View from the boat-house
Strange but beautiful. The boat house at Bury Hill.

 

 

This particular pool was one of many Victorian attempts to exert some kind of aesthetic control over nature… They almost succeeded. But the fact is, they’ve only accentuated the power of the wild by super-imposing such a beautiful landscape.

 

The flooding of valleys up and down England in the 18th and 19th centuries may well have been done to provide a tranquil juxtaposition with the Great Houses and their gardens, but the resulting lakes’ real majesty is in their ability to foster wildlife.

 

A flooded valley is likely to hold ten times the amount of creatures that it did when ‘dry’. They’re jam-packed with insect life due to their excellent positioning and weed growth; as a result, the few fish that were introduced centuries ago have bred healthily and happily to the point where these lakes now hold huge natural stocks of pike, rudd, tench, bream and perch.
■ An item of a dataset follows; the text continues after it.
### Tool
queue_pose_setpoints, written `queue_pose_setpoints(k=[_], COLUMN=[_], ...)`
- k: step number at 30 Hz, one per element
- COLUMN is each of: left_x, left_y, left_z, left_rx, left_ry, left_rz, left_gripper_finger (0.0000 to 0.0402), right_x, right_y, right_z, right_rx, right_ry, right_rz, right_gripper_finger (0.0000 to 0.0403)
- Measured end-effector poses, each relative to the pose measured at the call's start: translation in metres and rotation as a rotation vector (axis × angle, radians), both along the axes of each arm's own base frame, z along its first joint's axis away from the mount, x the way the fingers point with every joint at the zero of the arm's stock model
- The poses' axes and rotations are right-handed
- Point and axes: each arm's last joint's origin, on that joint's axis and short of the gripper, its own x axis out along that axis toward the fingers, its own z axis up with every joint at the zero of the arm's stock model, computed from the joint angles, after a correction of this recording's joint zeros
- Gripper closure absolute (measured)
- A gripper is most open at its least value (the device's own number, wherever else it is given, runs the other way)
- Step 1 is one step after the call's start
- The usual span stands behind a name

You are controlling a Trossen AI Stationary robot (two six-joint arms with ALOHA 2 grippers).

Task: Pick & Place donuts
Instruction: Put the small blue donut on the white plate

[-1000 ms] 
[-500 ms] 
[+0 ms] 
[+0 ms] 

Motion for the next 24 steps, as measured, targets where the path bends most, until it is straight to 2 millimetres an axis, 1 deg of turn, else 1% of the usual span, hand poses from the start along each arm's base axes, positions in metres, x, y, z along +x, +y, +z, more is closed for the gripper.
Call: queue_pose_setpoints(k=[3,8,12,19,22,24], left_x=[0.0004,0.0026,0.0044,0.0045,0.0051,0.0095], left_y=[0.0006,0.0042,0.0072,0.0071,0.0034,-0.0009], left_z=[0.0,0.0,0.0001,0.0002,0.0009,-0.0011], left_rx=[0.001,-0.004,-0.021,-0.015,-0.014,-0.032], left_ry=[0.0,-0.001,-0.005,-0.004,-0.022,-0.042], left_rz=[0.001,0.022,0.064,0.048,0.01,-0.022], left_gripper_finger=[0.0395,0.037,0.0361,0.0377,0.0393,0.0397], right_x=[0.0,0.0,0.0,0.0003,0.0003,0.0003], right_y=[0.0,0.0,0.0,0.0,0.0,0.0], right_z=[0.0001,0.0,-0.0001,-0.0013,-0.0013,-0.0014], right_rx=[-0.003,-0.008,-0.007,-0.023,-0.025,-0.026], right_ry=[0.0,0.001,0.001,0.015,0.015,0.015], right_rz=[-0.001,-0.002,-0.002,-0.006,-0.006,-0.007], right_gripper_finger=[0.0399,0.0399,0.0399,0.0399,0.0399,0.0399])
And being densely tree-lined, they give cover, sustenance and habitats galore to an amazing variety of bird species.

 

 

Long Tailed
The Long Tailed Tits were out in force on this trip, and monitored me from the moment I punted off.

 

 

So when you arrive and load up your boat, you may well feel ‘alone’. But to the contrary- you have awoken a whole host of curious listeners. Many walk the bank and the local meadows. Some soar above you in the trees. All took heed as I began to punt out. I went as quietly as I could, but it didn’t matter. The splash of the oars echoed out all around the lake, smashing its hitherto unseasonable silence.

 

But below all this surface noise- there lurk other, far more mysterious listeners. These creatures live not around the lake- but in it. They are less seen, other than in one’s imagination. But they are real- and it would be my mission today to prove that.

 

I punted further and further out until gradually the boat house receded from my view.